# Software to record and play back a dmx stream



## magi (Oct 1, 2020)

Hello everyone,

I'm new to the forum. . . .thanks for reading!

I've got a fairly good understanding of dmx. I use a timeline-based program called VenueMagic to program lighting cues and then I trigger them with midi from a basic midi program. What I'd like to know is if anyone is aware of a simple PC program that can record in realtime the dmx streams I've created and then play them back afterwards. The reason I'm asking is because it would be nice to eliminate the midi aspect of it all. If this kind of program exists, I'd be interested to know if it might be able to show the data it's recorded in some kind of format like a text file, or something of that nature. 

I've seen lots of expensive hardware solutions that will record dmx streams, but I'm yet to find a simple software solution. 

Thanks!


----------



## dbaxter (Oct 1, 2020)

I've written software that combines sound and dmx control. Send me a PM with maybe a little more explanation of your end goal and we'll see if there's something on the shelf we can modify to fit.


----------



## DrewE (Oct 1, 2020)

Could you perhaps create a longer single cue (or series of linked cues, or whatever sort of automation it allows for) in VenueMagic that incorporates all the lighting changes and delays you require?


----------



## Amiers (Oct 1, 2020)

Venue Magic SC+AV has the ability to export dmx with the purchase of an approved usb DMX.

Venue Magic also has timeline playback so I’m confused if you already have a midi exporting to a console why you are trying to move away from it. A little more information is required.


----------



## Mac Hosehead (Oct 1, 2020)

There is software that will do pretty much what you have described although I wouldn't necessarily call it a simple solution.

Open Lighting Architecture |


This software can record an incoming DMX stream, usually DMX over ethernet, and generate a text file with levels separated by commas. It can then play back the file and generate DMX from it. It runs mostly with Linux or on a Mac. It will run on a Raspberry Pi. If you want to use plain DMX you will need an interface that can input and output the signal.

I have used this feature of the software successfully but I would expect a learning curve to get it running.


----------



## magi (Oct 2, 2020)

Thanks so much everyone!

Yes Amiers, it must seem like a strange question, lol. Been out of the game for awhile and the version of VM that I have is really, REALLY, old; probably one of the first ones. I didn't realize things had changed so much! I just now looked at the manual of the version you mentioned and I guess the feature to which you refer is "export channel data profile"; I wasn't coming up with any good results while doing internet searches since I wasn't using that particular phrase.

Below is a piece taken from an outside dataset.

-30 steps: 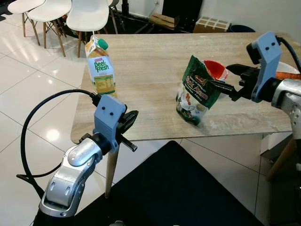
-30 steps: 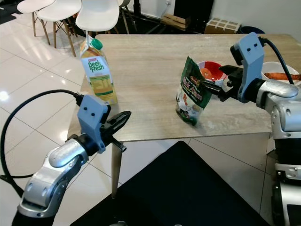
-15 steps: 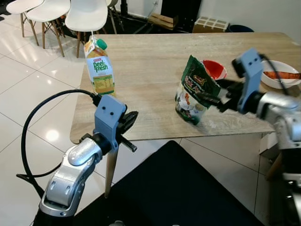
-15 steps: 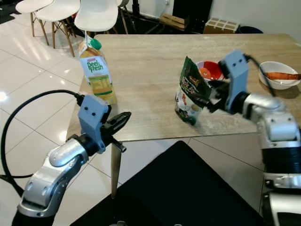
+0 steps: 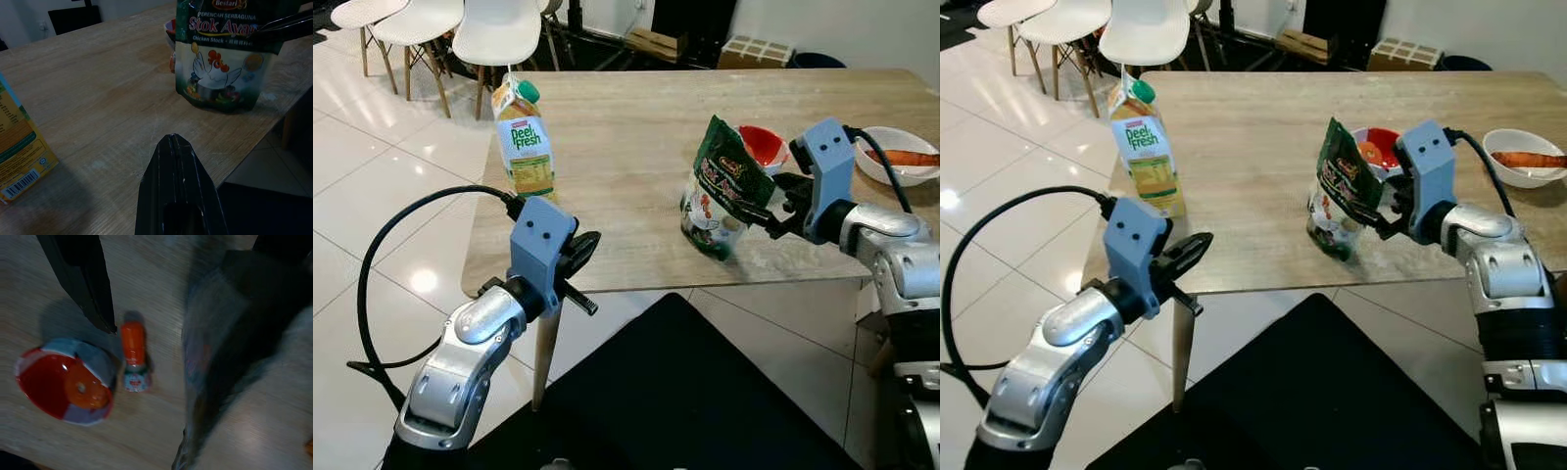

The reason I posted the question is because I wanted to share some of my light shows with someone else who doesn't have the same program I used to create them and doesn't have a midi interface. (He'll get one if necessary, though). So I figured it might be a simple thing to record the data stream for him so he could play it back. He's a computer guy so he was asking about the text file thing; I'm not sure why, though. So thanks for the OLA suggestion, as well.

Thanks everyone for your helpful suggestions!


----------



## Amiers (Oct 2, 2020)

Yeah VM has done some pretty big changes over the years. I ran it and it still is used to run the Dancing Horses show in WI. If you can’t figure out how to do it your best bet is to get a hold of Ben Holmes ( [email protected] )over at VM support.


----------